Perhaps you’ve gotten to a really good point in your training or are working towards an upcoming race, when bam – you’re down with a cold! Should you ignore the runny nose and constant wheezing and head out for that run anyway? The answer could be both yes and no. Any kind of stress brought out by exercise can disrupt your immune system’s efforts of curing cold or other infections, and make the recovery process much slower. At the same time, running brings about an undeniable physical and mental boost which can help you feel much better after a workout. If you’re down with a cold and have had similar contradictory thoughts running through your mind, here are some tips to determine if you should take the day off or lace up anyway.
DO follow the ‘neck test’. This is a fairly standard way runners can use to gauge if they’re well enough to run. If your cold symptoms are restricted to above your neck, it’s probably safe to run, but if they’ve spread to your chest or the rest of the body, you’re better off resting and coming back stronger. Therefore, if you are facing a blocked nose, runny nose or sore throat, you’re possibly okay to go running, while aching muscles, chest congestion and fever are not symptoms conducive for a run.
DON’T run with chest tightness or fevers. This is particularly important as your cold could worsen into a full-blown infection that could keep you away from running even longer. Similarly, running while suffering from vomiting, diarrhoea or high fever can increase risk of dehydration and slow down your recovery process even further.
DO lower the intensity of your training. Even if it’s a very mild cold, remember that your body is working overtime to fight it off and may not be able to cope with the normal pace of your training. Cut down your run in terms of time and distance, and make sure that you warm up adequately to prevent sudden shocks to core muscles.

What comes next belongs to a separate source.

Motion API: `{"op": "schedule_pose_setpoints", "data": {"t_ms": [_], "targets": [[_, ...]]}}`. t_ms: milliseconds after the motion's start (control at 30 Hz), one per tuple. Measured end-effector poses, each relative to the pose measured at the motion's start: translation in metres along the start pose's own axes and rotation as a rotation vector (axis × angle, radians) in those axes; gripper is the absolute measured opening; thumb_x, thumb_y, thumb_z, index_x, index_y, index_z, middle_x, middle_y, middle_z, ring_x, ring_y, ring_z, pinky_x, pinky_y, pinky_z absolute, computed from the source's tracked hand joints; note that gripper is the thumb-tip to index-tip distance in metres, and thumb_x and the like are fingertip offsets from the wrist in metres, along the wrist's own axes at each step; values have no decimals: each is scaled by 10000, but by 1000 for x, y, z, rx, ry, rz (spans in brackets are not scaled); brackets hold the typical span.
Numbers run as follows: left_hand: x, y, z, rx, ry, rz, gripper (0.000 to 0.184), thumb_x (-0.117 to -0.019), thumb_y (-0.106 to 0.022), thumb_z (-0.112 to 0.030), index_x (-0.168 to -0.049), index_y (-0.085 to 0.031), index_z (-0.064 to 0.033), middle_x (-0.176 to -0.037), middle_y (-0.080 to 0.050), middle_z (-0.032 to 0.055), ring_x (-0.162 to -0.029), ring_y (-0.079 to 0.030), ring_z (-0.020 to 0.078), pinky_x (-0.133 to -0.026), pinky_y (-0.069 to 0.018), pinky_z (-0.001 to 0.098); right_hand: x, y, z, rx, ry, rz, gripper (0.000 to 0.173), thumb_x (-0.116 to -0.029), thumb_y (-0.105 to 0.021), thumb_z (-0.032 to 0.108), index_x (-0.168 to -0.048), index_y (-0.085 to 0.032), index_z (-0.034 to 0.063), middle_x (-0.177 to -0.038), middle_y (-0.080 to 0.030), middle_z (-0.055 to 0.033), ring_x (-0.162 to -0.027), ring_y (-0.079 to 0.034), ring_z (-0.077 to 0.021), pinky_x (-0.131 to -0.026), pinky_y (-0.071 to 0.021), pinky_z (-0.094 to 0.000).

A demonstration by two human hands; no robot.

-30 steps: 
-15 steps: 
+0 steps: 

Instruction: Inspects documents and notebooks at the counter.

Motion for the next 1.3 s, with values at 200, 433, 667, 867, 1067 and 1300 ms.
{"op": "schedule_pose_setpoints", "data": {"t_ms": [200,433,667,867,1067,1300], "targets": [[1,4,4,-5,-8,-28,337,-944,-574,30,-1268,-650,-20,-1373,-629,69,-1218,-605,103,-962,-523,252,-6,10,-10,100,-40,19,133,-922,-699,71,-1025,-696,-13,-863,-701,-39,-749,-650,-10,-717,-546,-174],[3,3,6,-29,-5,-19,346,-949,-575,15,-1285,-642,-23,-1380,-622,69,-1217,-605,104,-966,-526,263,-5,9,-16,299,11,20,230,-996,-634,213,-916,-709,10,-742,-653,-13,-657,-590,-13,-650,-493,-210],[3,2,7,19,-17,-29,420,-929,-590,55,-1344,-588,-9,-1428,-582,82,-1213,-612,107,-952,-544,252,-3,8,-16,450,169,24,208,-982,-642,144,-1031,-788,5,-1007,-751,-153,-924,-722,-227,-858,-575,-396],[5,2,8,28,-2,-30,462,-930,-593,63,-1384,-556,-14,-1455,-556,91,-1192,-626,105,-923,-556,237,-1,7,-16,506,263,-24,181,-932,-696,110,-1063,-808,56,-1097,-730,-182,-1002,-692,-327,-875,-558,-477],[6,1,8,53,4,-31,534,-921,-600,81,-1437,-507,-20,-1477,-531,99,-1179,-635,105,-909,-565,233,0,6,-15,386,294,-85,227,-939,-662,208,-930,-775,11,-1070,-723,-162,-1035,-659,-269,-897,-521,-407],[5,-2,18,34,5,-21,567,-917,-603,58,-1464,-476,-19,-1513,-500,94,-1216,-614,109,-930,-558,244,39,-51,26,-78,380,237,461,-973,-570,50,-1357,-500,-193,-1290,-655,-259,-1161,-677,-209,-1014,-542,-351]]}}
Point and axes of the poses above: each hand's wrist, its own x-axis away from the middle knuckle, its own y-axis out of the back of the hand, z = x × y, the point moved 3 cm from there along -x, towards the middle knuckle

DON’T run with competitive running partners. Yes, a running buddy can motivate you in a hundred ways, but while you’re dealing with a cold, your focus should be on a run that lets you off feeling good and not overly anxious or exhausted. Don’t run with any person or group who might challenge you to run more than you’re capable of; instead, focus on relaxing runs over familiar terrain and at a comfortable pace.
DO dress adequately. Dress for the weather you’re running in. If it’s cold, layer up appropriately and do your warm-up and cool-down indoors to minimize chances of the wind increasing your infections. For summers, ensure that your gear is breathable and does now allow moisture (sweat) to collect on your skin. If it’s raining, it’s best to skip running – or hit the treadmill instead.

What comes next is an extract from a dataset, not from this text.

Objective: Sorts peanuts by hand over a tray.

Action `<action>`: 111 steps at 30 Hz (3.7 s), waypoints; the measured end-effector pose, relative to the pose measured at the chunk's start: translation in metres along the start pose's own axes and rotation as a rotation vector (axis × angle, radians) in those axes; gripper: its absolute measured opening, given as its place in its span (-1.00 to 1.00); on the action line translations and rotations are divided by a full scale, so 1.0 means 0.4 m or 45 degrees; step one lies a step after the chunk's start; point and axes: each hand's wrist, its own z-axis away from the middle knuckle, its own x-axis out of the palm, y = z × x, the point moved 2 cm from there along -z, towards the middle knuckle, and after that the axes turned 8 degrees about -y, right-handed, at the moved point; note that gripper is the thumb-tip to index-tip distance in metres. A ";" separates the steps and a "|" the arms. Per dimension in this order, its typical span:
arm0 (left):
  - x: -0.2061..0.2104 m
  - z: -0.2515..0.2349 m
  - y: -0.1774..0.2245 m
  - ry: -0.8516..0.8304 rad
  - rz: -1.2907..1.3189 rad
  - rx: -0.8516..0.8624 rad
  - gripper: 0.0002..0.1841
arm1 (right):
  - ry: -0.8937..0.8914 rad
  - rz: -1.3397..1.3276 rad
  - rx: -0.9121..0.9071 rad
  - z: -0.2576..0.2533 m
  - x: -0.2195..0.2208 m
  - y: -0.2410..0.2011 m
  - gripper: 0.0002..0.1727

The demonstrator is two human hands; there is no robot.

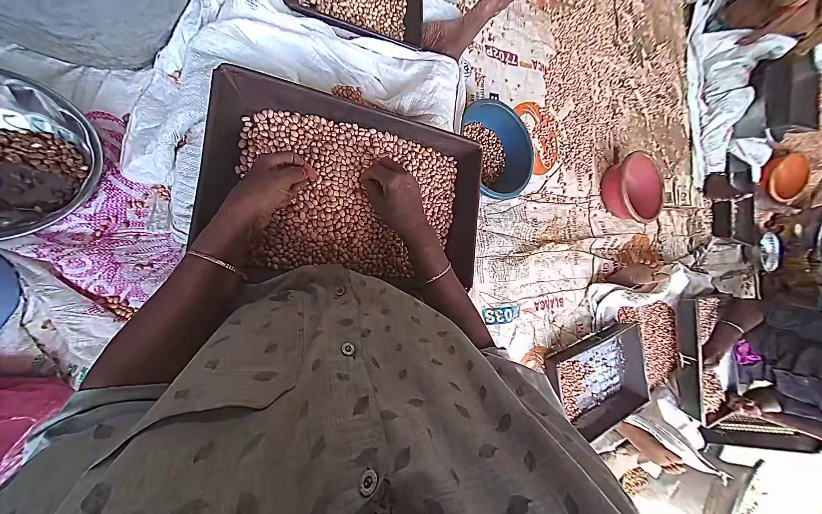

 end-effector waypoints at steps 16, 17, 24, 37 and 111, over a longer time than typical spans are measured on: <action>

DON’T run marathons with a cold. Firstly, even with mild colds your performance is likely to be affected and you won’t find yourself running in top form. Races are meant to be fun, competitive experiences and runners often get carried away by running faster than the body can cope, resulting in increased chances of infection as well as overall exhaustion and strain. Don’t put too much pressure on yourself if you do go racing – run at a comfortable pace and take advantage of the medical facilities and experts at hand whenever you feel unwell during the event.

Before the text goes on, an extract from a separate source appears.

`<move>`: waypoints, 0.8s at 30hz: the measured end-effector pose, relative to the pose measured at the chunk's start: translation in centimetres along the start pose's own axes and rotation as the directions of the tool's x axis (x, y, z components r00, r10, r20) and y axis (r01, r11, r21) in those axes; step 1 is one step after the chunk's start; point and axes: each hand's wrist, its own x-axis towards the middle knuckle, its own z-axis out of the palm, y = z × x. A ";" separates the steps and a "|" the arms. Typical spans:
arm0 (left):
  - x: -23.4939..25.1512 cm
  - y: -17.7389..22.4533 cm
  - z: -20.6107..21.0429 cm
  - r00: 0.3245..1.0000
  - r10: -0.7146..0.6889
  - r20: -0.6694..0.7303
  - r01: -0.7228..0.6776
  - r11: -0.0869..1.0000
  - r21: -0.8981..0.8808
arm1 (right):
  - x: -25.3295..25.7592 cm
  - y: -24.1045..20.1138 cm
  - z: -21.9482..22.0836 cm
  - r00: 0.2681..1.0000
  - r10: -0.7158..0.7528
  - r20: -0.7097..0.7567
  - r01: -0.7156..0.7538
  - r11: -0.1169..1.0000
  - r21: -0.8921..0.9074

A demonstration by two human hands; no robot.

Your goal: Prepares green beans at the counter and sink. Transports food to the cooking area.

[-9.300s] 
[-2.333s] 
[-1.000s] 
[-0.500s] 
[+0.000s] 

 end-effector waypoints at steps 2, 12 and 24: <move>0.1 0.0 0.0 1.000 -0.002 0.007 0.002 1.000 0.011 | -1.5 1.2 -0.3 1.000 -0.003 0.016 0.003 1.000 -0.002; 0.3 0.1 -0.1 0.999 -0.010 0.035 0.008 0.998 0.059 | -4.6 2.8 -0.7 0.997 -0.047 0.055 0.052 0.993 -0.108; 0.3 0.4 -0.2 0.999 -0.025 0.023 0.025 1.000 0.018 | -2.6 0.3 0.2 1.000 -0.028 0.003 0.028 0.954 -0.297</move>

Thumb rule: Always consult a doctor or sports medicine specialist if you’re doubtful about stepping out during a cold and follow their recommendation. You won’t compromise your fitness levels by taking a day or two off to recover from a cold, but you will be hampering your long-term training goals if a mistimed run leads to further health complications. Just take it as a momentary pause and don’t feel too anxious – you’ll be back to your peak running form in no time.